What you have to do
In the material below, count the lines with the word "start" and state that number only.

-*-

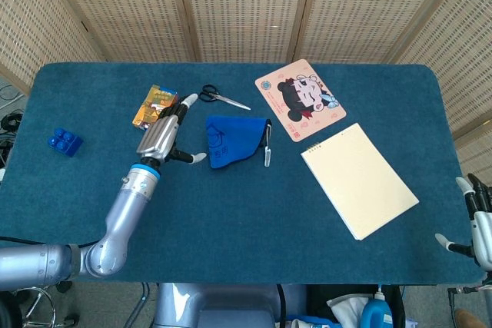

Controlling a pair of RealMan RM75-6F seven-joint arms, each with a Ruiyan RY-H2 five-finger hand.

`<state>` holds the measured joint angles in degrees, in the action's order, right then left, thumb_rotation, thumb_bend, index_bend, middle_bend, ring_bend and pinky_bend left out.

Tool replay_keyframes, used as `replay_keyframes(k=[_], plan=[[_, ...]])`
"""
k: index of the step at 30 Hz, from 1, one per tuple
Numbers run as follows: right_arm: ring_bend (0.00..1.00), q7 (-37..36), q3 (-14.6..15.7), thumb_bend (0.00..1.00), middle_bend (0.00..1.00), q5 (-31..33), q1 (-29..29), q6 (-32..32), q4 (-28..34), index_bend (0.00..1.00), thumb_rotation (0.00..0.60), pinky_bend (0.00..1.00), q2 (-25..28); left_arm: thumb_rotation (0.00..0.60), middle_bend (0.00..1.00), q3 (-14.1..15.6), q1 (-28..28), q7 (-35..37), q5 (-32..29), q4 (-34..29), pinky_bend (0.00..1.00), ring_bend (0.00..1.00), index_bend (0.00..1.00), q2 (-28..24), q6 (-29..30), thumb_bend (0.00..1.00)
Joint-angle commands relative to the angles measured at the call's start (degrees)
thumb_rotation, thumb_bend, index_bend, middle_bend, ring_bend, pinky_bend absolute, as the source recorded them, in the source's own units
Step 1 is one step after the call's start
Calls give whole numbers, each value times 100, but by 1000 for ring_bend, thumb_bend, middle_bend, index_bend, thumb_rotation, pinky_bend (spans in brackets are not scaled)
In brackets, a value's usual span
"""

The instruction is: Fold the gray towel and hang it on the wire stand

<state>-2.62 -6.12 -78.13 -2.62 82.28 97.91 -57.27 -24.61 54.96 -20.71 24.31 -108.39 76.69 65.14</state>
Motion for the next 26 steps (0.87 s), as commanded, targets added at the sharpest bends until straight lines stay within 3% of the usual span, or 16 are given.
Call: replay_keyframes(k=[1, 4, 13, 17, 26], plan=[[0, 4, 5, 0, 0, -11, 5, 10, 6, 2, 600, 0, 1, 600, 0, 126, -305, 254, 430, -165, 0, 0, 0, -260, 38, 179], [0, -1, 15, 0, 0, -50, 18, 44, 29, 2, 600, 0, 10, 600, 0, 302, -641, 471, 949, -259, 0, 0, 0, -498, 179, 178], [0, 2, 49, 0, 0, -187, 54, 151, 91, 2, 600, 0, 24, 600, 0, 1276, -1793, 634, 2876, -406, 0, 0, 0, -1325, 976, 179], [0, 2, 81, 0, 0, -297, 65, 203, 86, 2, 600, 0, 3, 600, 0, 1987, -2662, 869, 3845, -435, 0, 0, 0, -1612, 1670, 179], [0, -54, 94, 0, 0, -465, 129, 407, 103, 2, 600, 0, -1, 600, 0, 2769, -3814, 835, 4640, -236, 0, 0, 0, -1515, 2533, 181]])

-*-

Output for this task
2